• **Directions**: Could you report every line from the entries that includes the word "target"?

• **Provided data**:
※

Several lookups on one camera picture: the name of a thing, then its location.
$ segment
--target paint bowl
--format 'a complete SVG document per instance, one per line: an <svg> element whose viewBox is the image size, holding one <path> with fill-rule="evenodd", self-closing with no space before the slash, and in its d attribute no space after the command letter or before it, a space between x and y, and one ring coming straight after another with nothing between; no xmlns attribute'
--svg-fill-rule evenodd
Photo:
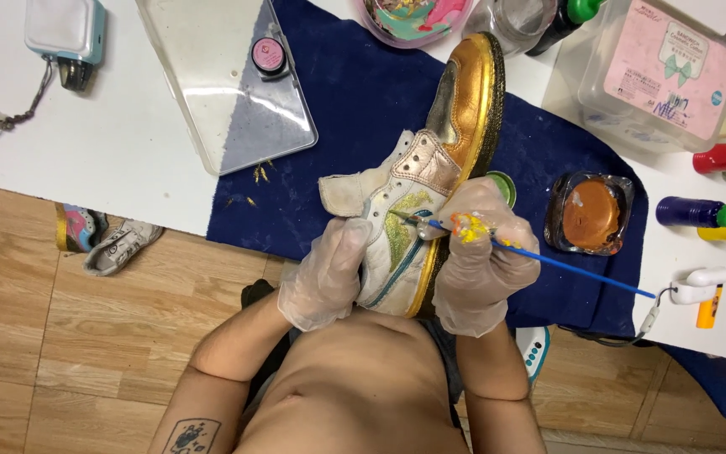
<svg viewBox="0 0 726 454"><path fill-rule="evenodd" d="M517 202L517 187L511 177L499 170L488 171L487 177L491 178L498 186L503 199L509 204L509 208L514 208L514 204Z"/></svg>
<svg viewBox="0 0 726 454"><path fill-rule="evenodd" d="M458 30L472 0L354 0L363 24L396 48L418 48Z"/></svg>
<svg viewBox="0 0 726 454"><path fill-rule="evenodd" d="M562 175L551 189L545 241L561 251L613 255L623 245L634 186L586 170Z"/></svg>

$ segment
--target latex glove
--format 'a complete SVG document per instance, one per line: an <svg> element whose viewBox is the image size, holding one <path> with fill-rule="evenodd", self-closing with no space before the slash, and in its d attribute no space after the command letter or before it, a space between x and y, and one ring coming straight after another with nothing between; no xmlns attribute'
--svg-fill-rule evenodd
<svg viewBox="0 0 726 454"><path fill-rule="evenodd" d="M308 256L279 285L277 307L288 322L312 331L352 312L352 301L360 293L358 267L372 228L365 219L329 221Z"/></svg>
<svg viewBox="0 0 726 454"><path fill-rule="evenodd" d="M473 214L496 226L498 239L539 253L531 225L515 216L489 177L463 182L441 209L439 220L448 225L454 212ZM449 333L480 337L506 318L509 295L537 277L538 260L493 247L488 235L471 243L450 235L450 256L436 277L432 302Z"/></svg>

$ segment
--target white shoe on floor
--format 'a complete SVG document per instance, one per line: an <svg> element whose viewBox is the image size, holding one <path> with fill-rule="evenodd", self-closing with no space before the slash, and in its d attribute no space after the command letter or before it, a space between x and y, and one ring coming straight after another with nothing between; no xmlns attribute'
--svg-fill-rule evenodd
<svg viewBox="0 0 726 454"><path fill-rule="evenodd" d="M83 271L90 275L113 275L140 249L158 239L164 229L147 222L127 219L89 252Z"/></svg>

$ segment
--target sneaker
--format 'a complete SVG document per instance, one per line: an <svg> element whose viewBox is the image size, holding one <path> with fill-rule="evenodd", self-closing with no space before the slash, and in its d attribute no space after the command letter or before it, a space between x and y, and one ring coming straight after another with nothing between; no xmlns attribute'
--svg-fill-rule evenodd
<svg viewBox="0 0 726 454"><path fill-rule="evenodd" d="M83 261L83 271L97 276L113 275L140 249L155 242L163 231L158 225L125 220L89 252Z"/></svg>
<svg viewBox="0 0 726 454"><path fill-rule="evenodd" d="M504 95L497 39L469 35L450 55L424 129L403 132L376 169L318 181L327 211L374 224L358 305L405 317L433 315L433 284L449 256L448 240L423 241L389 210L430 216L461 182L483 176L498 145Z"/></svg>

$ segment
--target clear plastic box
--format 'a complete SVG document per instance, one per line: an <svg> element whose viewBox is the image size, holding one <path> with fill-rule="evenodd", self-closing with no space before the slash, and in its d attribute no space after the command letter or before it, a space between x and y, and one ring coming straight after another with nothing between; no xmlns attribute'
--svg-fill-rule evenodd
<svg viewBox="0 0 726 454"><path fill-rule="evenodd" d="M726 47L659 3L601 8L574 52L589 56L578 88L585 126L638 150L710 150L726 106Z"/></svg>
<svg viewBox="0 0 726 454"><path fill-rule="evenodd" d="M269 0L136 0L206 170L222 175L313 146L318 133ZM252 48L276 40L271 76Z"/></svg>

※

• **Task output**:
--target paint bowl
--target latex glove
--target white shoe on floor
--target sneaker
--target clear plastic box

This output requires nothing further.